Extracted data entries:

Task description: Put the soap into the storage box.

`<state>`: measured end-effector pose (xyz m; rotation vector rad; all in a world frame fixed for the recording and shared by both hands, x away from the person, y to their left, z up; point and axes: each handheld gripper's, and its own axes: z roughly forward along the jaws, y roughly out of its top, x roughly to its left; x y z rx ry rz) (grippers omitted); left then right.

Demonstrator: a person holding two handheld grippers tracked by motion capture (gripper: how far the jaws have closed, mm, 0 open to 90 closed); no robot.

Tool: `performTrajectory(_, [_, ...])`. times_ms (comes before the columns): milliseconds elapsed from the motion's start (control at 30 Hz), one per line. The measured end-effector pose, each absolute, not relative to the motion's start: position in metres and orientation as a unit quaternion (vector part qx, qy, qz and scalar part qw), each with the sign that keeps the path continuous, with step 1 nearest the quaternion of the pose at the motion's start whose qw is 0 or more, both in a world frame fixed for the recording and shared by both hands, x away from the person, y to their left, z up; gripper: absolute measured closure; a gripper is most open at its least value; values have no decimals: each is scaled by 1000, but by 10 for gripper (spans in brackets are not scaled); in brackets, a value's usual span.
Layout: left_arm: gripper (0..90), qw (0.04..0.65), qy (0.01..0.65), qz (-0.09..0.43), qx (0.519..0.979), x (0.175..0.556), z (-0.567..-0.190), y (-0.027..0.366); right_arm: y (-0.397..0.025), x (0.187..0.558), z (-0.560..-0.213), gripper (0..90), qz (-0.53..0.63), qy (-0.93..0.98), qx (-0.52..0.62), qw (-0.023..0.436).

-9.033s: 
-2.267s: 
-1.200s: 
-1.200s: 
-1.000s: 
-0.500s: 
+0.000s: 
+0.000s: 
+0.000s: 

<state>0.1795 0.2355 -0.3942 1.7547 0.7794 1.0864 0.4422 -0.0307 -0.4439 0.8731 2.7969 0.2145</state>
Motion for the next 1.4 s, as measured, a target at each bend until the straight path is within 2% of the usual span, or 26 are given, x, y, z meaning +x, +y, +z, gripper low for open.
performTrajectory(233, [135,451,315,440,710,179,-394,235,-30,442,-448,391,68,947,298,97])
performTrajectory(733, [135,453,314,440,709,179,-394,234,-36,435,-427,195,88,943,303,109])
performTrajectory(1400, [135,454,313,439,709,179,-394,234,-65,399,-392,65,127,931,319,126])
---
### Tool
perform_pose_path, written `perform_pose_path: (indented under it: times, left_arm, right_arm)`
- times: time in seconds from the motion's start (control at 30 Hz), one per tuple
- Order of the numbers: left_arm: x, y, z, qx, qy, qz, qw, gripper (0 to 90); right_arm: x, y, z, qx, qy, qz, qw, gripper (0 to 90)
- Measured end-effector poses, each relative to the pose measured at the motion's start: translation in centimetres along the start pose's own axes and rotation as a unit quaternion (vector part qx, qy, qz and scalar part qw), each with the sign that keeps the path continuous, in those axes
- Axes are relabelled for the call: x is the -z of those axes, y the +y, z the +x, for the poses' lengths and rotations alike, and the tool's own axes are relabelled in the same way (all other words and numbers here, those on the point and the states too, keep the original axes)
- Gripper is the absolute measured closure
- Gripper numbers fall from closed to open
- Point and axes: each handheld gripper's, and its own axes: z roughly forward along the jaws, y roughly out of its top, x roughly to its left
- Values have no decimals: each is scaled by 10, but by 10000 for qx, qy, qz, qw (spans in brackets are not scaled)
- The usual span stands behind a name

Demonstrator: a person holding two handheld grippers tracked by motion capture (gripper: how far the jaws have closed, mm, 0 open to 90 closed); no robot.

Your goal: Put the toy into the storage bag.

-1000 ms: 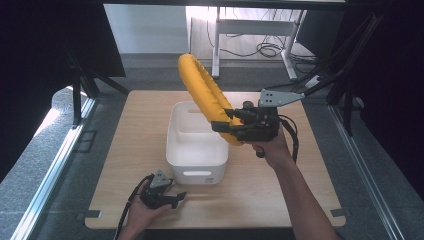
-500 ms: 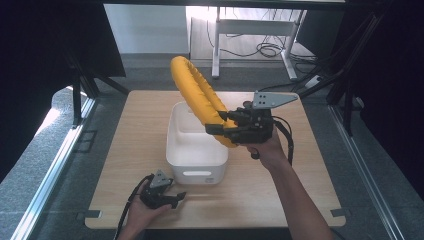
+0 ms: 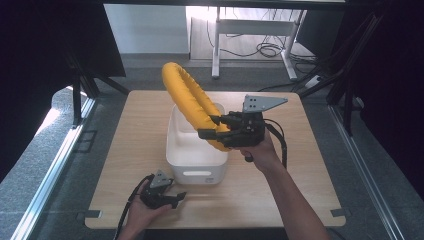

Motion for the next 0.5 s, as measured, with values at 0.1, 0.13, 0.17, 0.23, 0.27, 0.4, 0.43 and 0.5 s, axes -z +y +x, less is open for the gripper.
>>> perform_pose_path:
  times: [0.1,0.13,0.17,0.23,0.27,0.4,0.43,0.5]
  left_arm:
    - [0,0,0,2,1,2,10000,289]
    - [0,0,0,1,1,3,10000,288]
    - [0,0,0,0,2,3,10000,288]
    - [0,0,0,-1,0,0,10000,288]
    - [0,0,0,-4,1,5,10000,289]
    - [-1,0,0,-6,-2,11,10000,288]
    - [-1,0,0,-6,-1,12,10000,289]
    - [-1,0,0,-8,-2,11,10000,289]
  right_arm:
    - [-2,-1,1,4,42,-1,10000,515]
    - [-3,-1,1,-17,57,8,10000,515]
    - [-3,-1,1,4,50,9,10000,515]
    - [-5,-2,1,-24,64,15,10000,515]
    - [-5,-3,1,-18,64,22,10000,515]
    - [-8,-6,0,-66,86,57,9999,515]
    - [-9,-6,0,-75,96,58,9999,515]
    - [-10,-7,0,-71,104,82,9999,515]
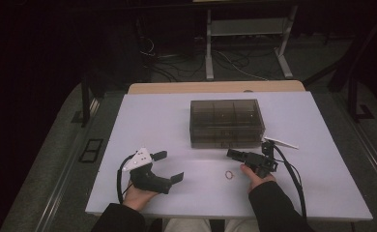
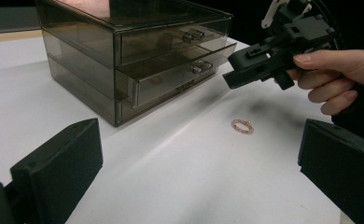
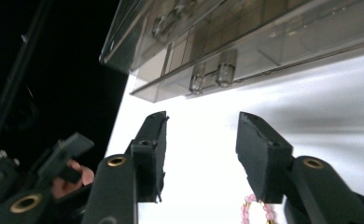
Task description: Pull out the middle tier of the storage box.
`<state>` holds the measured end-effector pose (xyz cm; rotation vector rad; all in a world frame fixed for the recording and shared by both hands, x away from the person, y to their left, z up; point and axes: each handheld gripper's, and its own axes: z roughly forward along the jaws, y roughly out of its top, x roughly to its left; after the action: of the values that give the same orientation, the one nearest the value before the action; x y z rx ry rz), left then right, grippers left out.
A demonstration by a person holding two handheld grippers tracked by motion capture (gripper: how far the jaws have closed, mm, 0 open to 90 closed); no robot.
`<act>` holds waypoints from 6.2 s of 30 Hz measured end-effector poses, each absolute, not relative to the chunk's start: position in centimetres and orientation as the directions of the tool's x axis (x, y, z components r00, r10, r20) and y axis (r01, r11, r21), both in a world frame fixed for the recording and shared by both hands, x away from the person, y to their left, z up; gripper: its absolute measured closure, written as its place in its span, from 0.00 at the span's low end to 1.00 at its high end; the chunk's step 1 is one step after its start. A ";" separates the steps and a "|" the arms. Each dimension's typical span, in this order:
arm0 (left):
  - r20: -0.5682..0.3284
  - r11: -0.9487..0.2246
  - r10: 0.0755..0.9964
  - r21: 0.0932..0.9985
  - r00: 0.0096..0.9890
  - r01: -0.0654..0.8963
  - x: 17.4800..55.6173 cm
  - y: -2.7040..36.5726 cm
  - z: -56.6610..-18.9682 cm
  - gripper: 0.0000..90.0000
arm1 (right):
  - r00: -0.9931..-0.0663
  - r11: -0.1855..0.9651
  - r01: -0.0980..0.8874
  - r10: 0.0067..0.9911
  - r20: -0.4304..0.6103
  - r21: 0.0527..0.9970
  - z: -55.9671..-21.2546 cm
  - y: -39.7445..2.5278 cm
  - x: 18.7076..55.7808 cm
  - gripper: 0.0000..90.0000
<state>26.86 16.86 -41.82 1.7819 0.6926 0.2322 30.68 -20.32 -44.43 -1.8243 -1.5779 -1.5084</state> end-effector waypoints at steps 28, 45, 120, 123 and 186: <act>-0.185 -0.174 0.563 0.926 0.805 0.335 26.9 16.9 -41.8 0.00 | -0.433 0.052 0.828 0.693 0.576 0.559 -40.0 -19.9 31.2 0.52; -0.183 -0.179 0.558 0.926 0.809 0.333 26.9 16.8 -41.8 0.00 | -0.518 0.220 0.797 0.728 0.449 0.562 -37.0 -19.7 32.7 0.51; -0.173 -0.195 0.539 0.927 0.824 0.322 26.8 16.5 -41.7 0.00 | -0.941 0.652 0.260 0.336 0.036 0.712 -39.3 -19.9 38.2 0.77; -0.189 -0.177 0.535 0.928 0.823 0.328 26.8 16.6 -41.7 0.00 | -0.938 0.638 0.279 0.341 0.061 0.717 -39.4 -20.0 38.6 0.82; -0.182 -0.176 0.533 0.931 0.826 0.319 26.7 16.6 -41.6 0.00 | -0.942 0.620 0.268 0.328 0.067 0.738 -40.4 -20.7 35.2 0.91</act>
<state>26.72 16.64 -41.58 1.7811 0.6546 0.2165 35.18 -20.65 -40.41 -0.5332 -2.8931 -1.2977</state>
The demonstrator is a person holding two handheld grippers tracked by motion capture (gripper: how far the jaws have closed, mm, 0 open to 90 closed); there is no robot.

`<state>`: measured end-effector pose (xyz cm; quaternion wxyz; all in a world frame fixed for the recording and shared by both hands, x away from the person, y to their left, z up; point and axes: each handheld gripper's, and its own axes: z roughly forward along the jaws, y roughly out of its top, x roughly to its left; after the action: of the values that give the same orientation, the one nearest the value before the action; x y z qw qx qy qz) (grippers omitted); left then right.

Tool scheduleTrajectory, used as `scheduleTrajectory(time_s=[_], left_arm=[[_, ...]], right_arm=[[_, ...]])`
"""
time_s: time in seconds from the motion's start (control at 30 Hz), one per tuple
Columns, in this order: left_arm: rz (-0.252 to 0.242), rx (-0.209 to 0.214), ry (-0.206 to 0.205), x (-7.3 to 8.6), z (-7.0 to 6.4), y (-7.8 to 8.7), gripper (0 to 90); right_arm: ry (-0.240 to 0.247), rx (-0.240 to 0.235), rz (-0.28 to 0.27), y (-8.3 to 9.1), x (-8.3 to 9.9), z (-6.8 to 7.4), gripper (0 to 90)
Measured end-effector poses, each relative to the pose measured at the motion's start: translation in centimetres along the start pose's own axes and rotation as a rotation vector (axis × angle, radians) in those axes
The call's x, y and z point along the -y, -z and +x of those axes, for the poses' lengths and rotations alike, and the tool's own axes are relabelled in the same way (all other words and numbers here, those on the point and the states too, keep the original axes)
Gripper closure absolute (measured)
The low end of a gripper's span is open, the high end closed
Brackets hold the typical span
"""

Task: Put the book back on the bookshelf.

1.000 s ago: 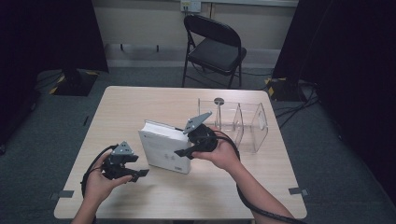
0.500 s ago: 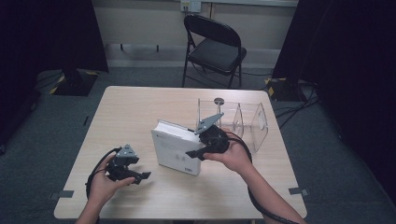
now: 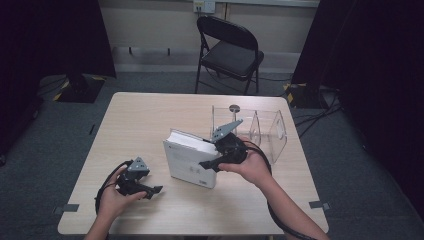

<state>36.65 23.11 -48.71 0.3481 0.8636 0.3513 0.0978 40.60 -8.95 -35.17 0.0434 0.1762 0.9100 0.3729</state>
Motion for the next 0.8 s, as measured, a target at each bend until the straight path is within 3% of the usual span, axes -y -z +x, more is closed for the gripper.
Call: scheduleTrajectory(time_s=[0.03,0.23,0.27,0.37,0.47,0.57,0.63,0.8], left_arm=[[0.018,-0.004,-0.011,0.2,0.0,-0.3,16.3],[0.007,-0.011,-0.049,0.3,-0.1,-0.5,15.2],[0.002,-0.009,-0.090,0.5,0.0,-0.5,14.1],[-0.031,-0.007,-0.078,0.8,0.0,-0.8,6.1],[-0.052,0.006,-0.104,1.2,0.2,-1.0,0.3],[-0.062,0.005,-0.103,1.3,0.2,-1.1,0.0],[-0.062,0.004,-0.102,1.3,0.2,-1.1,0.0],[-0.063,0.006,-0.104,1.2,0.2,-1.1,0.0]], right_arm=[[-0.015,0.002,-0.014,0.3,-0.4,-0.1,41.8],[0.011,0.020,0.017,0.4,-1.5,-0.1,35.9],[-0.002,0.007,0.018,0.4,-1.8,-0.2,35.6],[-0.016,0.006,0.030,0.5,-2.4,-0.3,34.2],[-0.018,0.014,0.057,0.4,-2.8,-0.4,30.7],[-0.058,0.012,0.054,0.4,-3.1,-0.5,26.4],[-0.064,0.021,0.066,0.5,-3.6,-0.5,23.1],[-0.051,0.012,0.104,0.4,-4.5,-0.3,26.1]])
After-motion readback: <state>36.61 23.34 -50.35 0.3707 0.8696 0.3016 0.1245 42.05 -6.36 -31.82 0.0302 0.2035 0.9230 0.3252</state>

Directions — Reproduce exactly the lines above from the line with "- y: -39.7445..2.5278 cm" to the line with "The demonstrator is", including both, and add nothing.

Solution for this task —
  - y: -39.7445..2.5278 cm
  - x: 18.7076..55.7808 cm
  - gripper: 0.0000..90.0000
<state>26.86 16.86 -41.82 1.7819 0.6926 0.2322 30.68 -20.32 -44.43 -1.8243 -1.5779 -1.5084</state> end-effector waypoints at steps 28, 45, 120, 123 and 186: <act>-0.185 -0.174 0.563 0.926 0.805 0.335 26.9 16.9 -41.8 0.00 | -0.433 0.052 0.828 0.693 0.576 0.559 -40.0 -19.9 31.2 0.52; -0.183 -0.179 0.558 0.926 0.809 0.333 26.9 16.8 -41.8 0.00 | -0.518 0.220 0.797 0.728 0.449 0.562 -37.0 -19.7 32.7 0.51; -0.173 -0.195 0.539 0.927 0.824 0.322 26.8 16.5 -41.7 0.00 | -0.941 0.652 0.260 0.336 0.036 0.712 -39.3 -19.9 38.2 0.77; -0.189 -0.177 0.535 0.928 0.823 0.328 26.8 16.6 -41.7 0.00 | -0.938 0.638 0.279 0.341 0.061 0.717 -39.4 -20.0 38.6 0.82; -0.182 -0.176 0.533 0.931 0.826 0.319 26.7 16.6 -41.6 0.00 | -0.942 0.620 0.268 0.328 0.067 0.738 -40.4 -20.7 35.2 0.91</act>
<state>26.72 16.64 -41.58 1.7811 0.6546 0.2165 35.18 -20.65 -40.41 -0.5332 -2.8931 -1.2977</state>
The demonstrator is a person holding two handheld grippers tracked by motion capture (gripper: how far the jaws have closed, mm, 0 open to 90 closed); there is no robot.

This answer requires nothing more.